Когда бабка подводила его к попу на исповедь, он послушно замирал, послушно подставлял под епитрахиль голову, послушно шел затем к причастию, бестрепетно исполнял все, что полагалось исполнить. Бабкины подружки умиленно гладили его по голове, подносили кружку с «теплотой», принимая его удивительную выдержку за редкую среди детей смиренность.
По окончании службы, приложившись к кресту, многие шли за церковную ограду на берег реки. Церковь, как водится, стояла на высоченном, овеваемом ветрами бугре, с которого, по преданию, начался город. Весь здешний район, с деревянным рынком, рыбацкой пристанью, механическими мастерскими, казенными заведениями и присутственными местами дооктябрьского периода, поделенными нынче на загогулистые коммуналки, назывался Холм, или Славянский Холм, или Славно, и не было в Старгороде шпаны задиристей и опасней, чем юные обитатели этого по-пролетарски скученного, не обремененного излишней собственностью района, коих кликали «славенскими» или попросту – «славными».
С высокого холма открывался вид на город, на кремль со щербатой стеной, на торчащие вверх и вниз по теченью реки монастыри – владетели и обереги в далеком прошлом водного въезда и выезда. Теперь их занимали ПТУ № 6 и местный политехнический.

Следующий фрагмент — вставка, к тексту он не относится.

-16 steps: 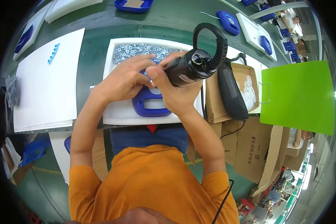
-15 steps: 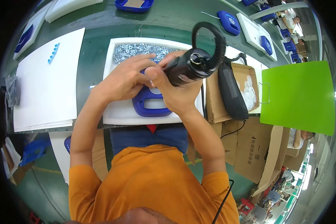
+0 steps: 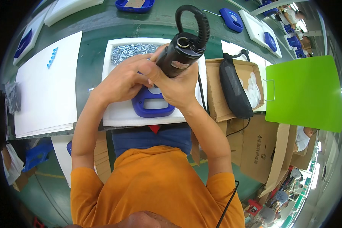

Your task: Assembling a blue electronic device shell by placing internal components and securing them with screws using an electric screwdriver.

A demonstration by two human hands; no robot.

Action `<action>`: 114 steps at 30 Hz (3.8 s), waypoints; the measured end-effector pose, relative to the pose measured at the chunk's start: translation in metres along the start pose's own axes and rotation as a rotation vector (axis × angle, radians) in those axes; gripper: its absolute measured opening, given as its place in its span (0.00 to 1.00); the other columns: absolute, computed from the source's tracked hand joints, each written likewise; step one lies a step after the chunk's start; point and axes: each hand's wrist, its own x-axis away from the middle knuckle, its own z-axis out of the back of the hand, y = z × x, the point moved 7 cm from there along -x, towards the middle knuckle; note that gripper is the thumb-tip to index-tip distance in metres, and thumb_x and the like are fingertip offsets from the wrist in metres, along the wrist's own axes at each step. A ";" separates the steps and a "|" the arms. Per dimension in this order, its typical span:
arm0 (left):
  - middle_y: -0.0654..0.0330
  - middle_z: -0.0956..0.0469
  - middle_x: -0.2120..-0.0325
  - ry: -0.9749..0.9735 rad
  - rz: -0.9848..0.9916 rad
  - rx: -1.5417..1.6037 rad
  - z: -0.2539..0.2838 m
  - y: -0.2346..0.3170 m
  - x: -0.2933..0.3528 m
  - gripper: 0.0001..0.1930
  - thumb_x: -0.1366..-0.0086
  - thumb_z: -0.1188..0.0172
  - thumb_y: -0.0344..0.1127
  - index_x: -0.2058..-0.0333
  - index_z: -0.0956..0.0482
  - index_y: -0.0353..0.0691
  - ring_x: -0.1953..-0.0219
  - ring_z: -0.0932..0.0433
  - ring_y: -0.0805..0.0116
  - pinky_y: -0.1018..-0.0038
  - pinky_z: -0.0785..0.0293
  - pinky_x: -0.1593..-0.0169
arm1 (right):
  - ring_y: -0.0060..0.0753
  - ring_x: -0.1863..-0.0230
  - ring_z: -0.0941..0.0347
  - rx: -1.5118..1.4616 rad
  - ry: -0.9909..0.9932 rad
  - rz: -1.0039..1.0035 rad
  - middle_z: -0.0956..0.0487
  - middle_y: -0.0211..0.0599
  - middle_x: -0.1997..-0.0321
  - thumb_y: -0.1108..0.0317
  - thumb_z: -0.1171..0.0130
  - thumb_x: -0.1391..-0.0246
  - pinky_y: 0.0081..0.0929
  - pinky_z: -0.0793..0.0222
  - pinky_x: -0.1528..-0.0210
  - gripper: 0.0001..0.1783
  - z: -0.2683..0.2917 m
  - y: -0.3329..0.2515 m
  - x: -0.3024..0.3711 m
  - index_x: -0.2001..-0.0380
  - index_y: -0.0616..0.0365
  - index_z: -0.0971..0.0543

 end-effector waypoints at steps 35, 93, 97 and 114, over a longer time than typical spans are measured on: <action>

На самом же холме ранее стоял монастырь, основанный святым Андроником «из римлян». Древние кельи не сохранились, и городская Дума возвела на святом месте краснокирпичный пятиглавый гигант, уцелевший в послереволюционной смуте и, единственный из старгородских церквей, не прервавший традиционного хвалословия Господня. На берегу, под собором, на маленьком, не зализанном водой пятачке, лежал святой камень – большой, гладкоокатанный валун цвета сине-зеленого с редкой искрой, явно не местного происхождения. Он не был похож ни на красный пористый здешний известняк, составляющий основу старых церквей и кремлевских башен, ни на моренные валуны с полей, хорошо шедшие в фундаменты, на каменки для бань и старые мостовые.